There are many styles, but I personally find it very helpful to have one comment per class (describing the class in general terms), and one comment per method, which lists input parameters, result, and any pre- and post-conditions of the method.
I would recommend you use some template system. In Java that would be Javadoc, in C++ et. al something like Doxygen. That way, your comments can be automatically parsed, formatted as separate documentation or extracted by the IDE, and checked for completeness / consistency (e.g. undocumented parameters).
As a bonus, there are checkes available (e.g. built into Eclipse) that will highlight incomplete/missing docs.
If you have complete coverage of such docs, then you have a very well documented codebase.
As to inline comments, I would use them very sparingly (if at all). The rule of thumb is: If you need inline comments, then your code is too complicated, or your method is too long.
The only exception I can think of is code that is impossible to understand without knowledge external to the code. Examples would be implementation of complex mathematical algorithms, tax calculations, internal business rules, or non-obvious workarounds for bugs in a system you need to interface with.

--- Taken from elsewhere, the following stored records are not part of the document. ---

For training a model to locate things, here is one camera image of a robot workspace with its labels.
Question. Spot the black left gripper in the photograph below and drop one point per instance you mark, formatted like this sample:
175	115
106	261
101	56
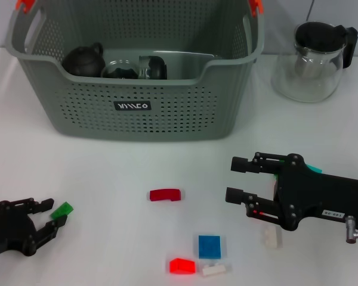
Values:
12	229

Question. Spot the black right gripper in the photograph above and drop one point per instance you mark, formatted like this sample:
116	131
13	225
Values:
316	195

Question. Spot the thin green plate brick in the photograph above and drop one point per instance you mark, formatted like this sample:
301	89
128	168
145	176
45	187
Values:
62	210

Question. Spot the blue square plate brick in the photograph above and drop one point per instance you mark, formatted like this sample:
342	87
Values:
209	246

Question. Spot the dark red curved brick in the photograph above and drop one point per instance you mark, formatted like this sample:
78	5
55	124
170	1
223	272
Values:
164	195

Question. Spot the bright red slope brick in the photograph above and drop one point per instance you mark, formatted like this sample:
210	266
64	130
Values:
182	265

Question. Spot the grey perforated storage bin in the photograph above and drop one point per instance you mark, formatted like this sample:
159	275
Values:
167	113

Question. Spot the orange bin clip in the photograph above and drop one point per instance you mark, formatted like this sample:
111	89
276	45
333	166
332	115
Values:
25	5
256	6

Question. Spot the chunky white brick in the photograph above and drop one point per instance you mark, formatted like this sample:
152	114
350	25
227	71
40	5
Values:
271	238

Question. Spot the teal square plate brick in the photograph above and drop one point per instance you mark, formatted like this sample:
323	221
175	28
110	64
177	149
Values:
315	169

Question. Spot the flat white brick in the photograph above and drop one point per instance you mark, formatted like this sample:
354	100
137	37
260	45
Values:
214	270

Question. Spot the silver angled gripper plug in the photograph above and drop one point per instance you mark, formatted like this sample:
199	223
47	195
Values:
350	231

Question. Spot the glass pitcher black lid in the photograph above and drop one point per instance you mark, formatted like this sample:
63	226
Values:
307	83

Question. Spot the dark clay teapot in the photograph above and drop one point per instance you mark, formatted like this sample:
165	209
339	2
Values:
83	62

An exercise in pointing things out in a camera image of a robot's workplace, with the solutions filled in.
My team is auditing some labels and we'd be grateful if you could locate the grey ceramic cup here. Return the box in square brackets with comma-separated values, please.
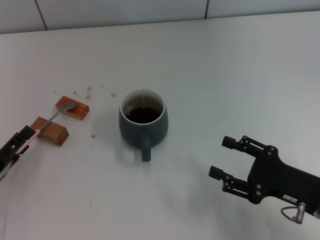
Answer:
[118, 88, 170, 163]

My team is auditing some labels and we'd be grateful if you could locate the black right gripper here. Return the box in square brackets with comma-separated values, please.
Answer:
[208, 135, 320, 216]

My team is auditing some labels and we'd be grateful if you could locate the dark coffee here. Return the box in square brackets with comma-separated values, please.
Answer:
[124, 106, 163, 125]

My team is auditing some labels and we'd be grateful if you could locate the stained orange wooden block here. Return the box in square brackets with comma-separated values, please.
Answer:
[54, 95, 90, 121]

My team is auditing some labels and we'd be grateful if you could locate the silver connector with cable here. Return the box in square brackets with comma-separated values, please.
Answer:
[280, 201, 308, 224]

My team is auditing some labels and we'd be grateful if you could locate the plain brown wooden block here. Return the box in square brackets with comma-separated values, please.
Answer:
[30, 116, 70, 147]

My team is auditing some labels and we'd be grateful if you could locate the pink handled metal spoon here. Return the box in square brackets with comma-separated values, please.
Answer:
[15, 101, 77, 156]

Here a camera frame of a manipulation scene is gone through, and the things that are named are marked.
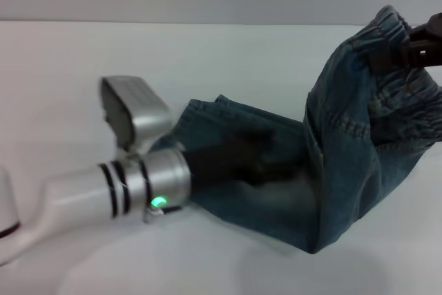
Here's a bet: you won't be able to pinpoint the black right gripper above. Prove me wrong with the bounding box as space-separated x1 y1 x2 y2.
367 12 442 75

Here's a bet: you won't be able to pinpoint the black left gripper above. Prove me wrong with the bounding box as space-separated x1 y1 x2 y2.
182 128 278 186

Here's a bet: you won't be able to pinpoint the blue denim shorts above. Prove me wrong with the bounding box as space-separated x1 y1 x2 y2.
151 4 442 255

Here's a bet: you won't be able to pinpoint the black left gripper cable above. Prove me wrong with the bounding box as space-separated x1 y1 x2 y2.
148 204 183 223

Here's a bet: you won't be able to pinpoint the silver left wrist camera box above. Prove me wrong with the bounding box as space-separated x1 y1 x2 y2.
99 75 172 153

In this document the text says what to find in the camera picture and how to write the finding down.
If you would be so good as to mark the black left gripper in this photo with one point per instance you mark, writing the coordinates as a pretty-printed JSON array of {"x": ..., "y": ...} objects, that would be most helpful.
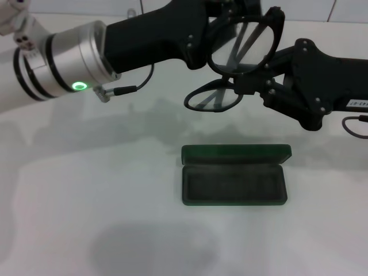
[{"x": 158, "y": 34}]

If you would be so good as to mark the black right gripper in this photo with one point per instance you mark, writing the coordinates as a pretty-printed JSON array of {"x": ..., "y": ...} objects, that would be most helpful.
[{"x": 330, "y": 83}]

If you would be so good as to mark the black glasses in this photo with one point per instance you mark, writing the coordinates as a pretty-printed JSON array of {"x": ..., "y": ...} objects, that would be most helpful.
[{"x": 227, "y": 77}]

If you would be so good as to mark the green glasses case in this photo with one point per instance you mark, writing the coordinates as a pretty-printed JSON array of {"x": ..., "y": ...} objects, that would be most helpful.
[{"x": 235, "y": 187}]

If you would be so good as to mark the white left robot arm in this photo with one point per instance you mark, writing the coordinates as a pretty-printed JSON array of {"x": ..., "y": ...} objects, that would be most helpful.
[{"x": 57, "y": 57}]

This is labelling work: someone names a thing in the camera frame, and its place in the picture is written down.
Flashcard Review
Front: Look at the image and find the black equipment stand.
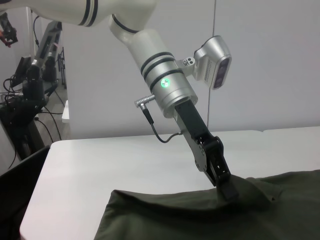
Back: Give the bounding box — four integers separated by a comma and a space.
0, 74, 63, 161

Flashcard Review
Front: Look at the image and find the silver left camera mount bracket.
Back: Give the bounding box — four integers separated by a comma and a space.
174, 56, 199, 76

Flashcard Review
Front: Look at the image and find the black handheld teleoperation controller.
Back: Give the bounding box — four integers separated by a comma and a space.
0, 10, 20, 49

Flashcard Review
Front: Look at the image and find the black bin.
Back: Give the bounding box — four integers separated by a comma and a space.
0, 144, 52, 240

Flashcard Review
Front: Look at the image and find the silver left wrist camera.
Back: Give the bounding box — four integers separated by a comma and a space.
193, 35, 233, 91

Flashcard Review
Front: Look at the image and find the dark green printed t-shirt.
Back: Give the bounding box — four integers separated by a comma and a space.
93, 169, 320, 240

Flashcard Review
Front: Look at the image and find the black hanging cable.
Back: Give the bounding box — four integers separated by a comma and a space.
33, 15, 41, 49

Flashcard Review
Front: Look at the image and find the left arm connector cable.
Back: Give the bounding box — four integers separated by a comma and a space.
133, 94, 185, 144

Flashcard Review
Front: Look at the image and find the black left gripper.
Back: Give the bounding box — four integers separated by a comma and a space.
173, 99, 239, 201

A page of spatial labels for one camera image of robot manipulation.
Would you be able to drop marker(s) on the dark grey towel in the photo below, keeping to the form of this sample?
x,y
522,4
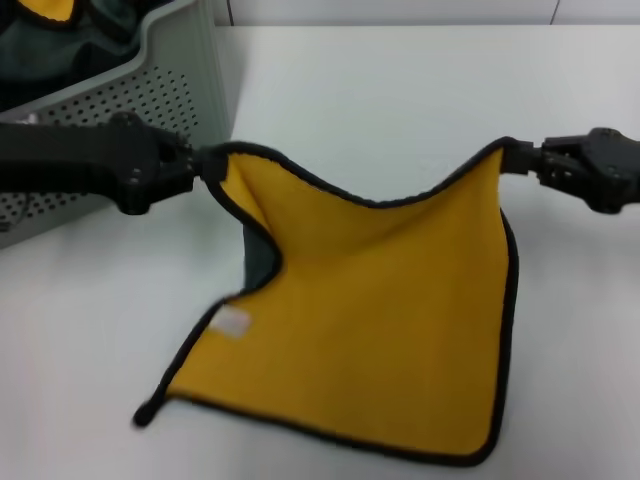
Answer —
x,y
40,55

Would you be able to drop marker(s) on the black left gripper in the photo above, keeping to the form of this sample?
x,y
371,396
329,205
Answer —
x,y
145,160

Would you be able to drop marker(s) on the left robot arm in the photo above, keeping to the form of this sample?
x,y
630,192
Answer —
x,y
50,160

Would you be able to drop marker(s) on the grey plastic storage box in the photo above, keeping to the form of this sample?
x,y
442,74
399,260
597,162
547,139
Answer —
x,y
165,90

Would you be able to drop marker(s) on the yellow grey black-edged towel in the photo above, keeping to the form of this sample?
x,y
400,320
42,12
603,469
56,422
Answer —
x,y
375,310
47,10

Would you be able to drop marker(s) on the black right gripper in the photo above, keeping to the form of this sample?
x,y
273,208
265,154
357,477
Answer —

Even in these cases, inline comments should be few and brief. If that is not enough, refer to external documentation for things like algorithm details.
As to where to start: It does not really matter. Usually a combination of top-down and bottom-up makes most sense. Ask around which part people feel is most in need of documentation (or which was the source of most bugs recently). If there is nothing to guide you, just pick something.
The same goes for being exhaustive or not. You can start by just writing class comments (less exhaustive), or completely do one class with all methods (more thorough). Decide based on criteria above.